Various attempts to expand the Top Chef brand have faltered, mainly because that brand, nebulous as it may seem when plastered on frozen dinners or cynical plonk, is still mostly associated with restraint. Top Chef: Just Desserts lasted a scant two seasons (not even Gail Simmons was savory enough to cut through all that cloying sweet) and Top Chef Masters continues on as the strangely peripheral charity bromance it’s always been.3 This year, in an attempt to move the needle, Masters added a new wrinkle: In addition to their knife bags, each of the featured chefs packed a sous-chef to help them out. When they weren’t deboning on the main show, these ego-free dudes (they were almost entirely dudes) faced off against one another on a web series called Battle of the Sous Chefs.
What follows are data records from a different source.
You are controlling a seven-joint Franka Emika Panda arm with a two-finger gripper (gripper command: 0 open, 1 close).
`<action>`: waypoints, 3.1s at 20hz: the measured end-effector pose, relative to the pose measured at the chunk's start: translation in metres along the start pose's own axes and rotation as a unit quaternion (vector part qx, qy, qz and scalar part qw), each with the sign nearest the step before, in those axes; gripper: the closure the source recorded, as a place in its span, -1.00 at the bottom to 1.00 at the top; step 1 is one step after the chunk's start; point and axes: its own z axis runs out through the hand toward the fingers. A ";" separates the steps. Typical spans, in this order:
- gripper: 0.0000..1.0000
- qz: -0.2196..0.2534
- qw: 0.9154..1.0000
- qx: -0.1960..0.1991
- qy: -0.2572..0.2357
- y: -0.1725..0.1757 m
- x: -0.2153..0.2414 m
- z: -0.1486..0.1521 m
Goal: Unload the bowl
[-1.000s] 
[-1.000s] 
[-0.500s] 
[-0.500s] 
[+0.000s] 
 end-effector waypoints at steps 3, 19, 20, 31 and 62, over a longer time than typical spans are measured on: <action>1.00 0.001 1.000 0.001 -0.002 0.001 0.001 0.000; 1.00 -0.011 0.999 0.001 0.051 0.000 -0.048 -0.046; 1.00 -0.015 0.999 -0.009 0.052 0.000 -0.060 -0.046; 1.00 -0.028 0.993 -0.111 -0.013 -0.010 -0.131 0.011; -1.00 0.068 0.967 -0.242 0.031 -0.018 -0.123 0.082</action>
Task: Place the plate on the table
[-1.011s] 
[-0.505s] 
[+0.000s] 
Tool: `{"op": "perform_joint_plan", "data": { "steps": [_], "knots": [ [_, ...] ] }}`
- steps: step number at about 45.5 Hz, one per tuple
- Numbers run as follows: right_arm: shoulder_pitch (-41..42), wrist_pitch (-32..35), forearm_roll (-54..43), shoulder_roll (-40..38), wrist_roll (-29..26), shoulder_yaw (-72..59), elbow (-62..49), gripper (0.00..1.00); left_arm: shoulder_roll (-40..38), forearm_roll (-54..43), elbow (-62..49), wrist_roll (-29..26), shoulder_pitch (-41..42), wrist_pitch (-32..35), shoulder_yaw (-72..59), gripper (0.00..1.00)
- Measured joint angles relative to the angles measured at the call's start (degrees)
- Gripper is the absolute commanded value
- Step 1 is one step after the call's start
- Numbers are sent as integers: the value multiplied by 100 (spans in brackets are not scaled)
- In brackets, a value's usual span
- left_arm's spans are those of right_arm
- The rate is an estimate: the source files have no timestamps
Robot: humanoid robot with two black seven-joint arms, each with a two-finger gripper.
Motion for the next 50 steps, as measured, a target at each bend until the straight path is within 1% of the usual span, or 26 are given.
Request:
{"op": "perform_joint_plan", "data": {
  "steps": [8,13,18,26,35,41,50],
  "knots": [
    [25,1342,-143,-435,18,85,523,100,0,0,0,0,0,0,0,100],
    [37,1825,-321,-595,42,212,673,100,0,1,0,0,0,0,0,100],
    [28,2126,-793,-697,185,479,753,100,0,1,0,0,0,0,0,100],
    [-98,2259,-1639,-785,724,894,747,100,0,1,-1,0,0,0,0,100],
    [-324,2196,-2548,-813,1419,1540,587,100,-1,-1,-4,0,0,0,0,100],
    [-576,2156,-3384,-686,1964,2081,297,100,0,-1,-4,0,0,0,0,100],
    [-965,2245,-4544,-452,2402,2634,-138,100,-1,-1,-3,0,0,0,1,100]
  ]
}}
I have a feeling that, in many ways, Battle of the Sous Chefs was a vision of Top Chef that purists like Colicchio and Hugh Acheson might actually prefer. These yeomanlike contestants weren’t improvising and they weren’t aggrandizing. They were simply executing. It was a fascinating glimpse of the guys behind The Guys, the people who cook the food others get credit for.4 The only problem with it was that it was also boring. Cooking can be art, but it’s mostly still a trade; the very things that made these sous-chefs invaluable to their bosses — repetition, precision, loyalty — made them zeros on the screen. Bringing water to a boil is hugely important. It doesn’t mean anyone wants to watch it.5
Perhaps as a sign of recognition that their leftovers are now spicier than any potential fresh meat, Bravo this summer will debut Top Chef Extreme, a spinoff clearly modeled on Chopped, which is, itself, an aggressively boiled reduction of Top Chef. Though specifics are scarce, it’s been announced that Extreme will feature fan-favorite cheftestants and Masters competing head-to-head across three rounds.6 It’s a more appealing version of the strategy that launched the ill-fated Life After Top Chef, a stilted nothing of a show that didn’t just waste the talents of Richard Blais and Jennifer Carroll, it ignored them. The real problem facing Bravo is one of its own making: for the majority of contestants, life after Top Chef is actually quite good. Savvy winners like Stephanie Izard and Kevin Sbraga took their newfound fame and (relative) fortune and immediately returned to their hometowns like conquering heroes, opening successful restaurants and paying their good fortune forward. For them, the show wasn’t a shortcut, it was a leg up. Unlike the other infamy factories on its air, the people made famous by Top Chef have something to fall back on when the cameras go away. They don’t need Bravo half as much as Bravo suddenly needs them.7
While Top Chef continues on its noble, diminishing pace — Season 12 has already been green-lit for the fall — other shows are picking at its bones like stragglers at Thanksgiving. One of the absolute joys of the past few years of Top Chef has been the emergence of Emeril Lagasse as a gumbo-streaked Yoda, a wise and rumpled guru who this season welcomed the starstruck cheftestants to New Orleans, his personal Dagobah. Emeril’s supportive relationship with Shirley Chung, a manic striver from Vegas by way of Beijing, was incredibly touching. Where there once were catchphrases, now there was nothing but kindness and, as the challenges mounted, Shirley increasingly credited Emeril for her emerging point of view. With two distinct rounds plus judging to get through every week, Top Chef episodes are far too in the weeds to devote much time to these sorts of relationships. But I wish it were otherwise. What developed between Emeril and Shirley is precisely the sort of identity-building mentoring that happens in real kitchens every day, and it’s more or less the sole redeeming conceit of The Taste, ABC’s improved, but still inessential, culinary version of The Voice.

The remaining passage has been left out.